=== Problem ===
Leave out every line before the one that contains "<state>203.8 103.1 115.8". Please restate that line and the rest of the data word for word, through the end.
/---
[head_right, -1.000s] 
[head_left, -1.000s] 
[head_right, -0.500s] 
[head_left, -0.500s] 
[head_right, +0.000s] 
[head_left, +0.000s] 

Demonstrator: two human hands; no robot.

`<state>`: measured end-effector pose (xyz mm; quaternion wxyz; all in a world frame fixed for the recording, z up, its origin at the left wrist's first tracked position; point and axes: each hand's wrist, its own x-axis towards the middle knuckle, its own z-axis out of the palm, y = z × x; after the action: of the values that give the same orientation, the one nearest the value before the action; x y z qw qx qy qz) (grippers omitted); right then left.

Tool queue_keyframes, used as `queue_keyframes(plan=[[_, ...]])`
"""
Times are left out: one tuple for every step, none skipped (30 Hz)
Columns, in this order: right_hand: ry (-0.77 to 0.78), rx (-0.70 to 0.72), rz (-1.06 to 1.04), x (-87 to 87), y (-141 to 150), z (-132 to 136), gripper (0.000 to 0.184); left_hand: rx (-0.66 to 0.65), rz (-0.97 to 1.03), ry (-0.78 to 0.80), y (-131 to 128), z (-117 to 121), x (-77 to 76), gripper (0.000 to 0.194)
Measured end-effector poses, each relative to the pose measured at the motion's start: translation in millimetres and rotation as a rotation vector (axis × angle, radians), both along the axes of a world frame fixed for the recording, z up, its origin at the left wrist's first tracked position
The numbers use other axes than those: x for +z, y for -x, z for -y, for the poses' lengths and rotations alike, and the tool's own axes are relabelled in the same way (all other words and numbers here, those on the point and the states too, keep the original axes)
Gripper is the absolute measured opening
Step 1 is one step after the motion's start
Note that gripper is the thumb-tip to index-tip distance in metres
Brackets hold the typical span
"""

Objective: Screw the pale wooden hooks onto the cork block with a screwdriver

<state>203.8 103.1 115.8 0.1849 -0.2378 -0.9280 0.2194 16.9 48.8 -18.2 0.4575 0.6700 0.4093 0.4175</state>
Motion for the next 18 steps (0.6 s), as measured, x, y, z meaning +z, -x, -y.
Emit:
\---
=== Completed task ===
<state>203.8 103.1 115.8 0.1849 -0.2378 -0.9280 0.2194 16.9 48.8 -18.2 0.4575 0.6700 0.4093 0.4175</state>
Motion for the next 18 steps (0.6 s), as measured, x, y, z meaning +z, -x, -y.
Emit:

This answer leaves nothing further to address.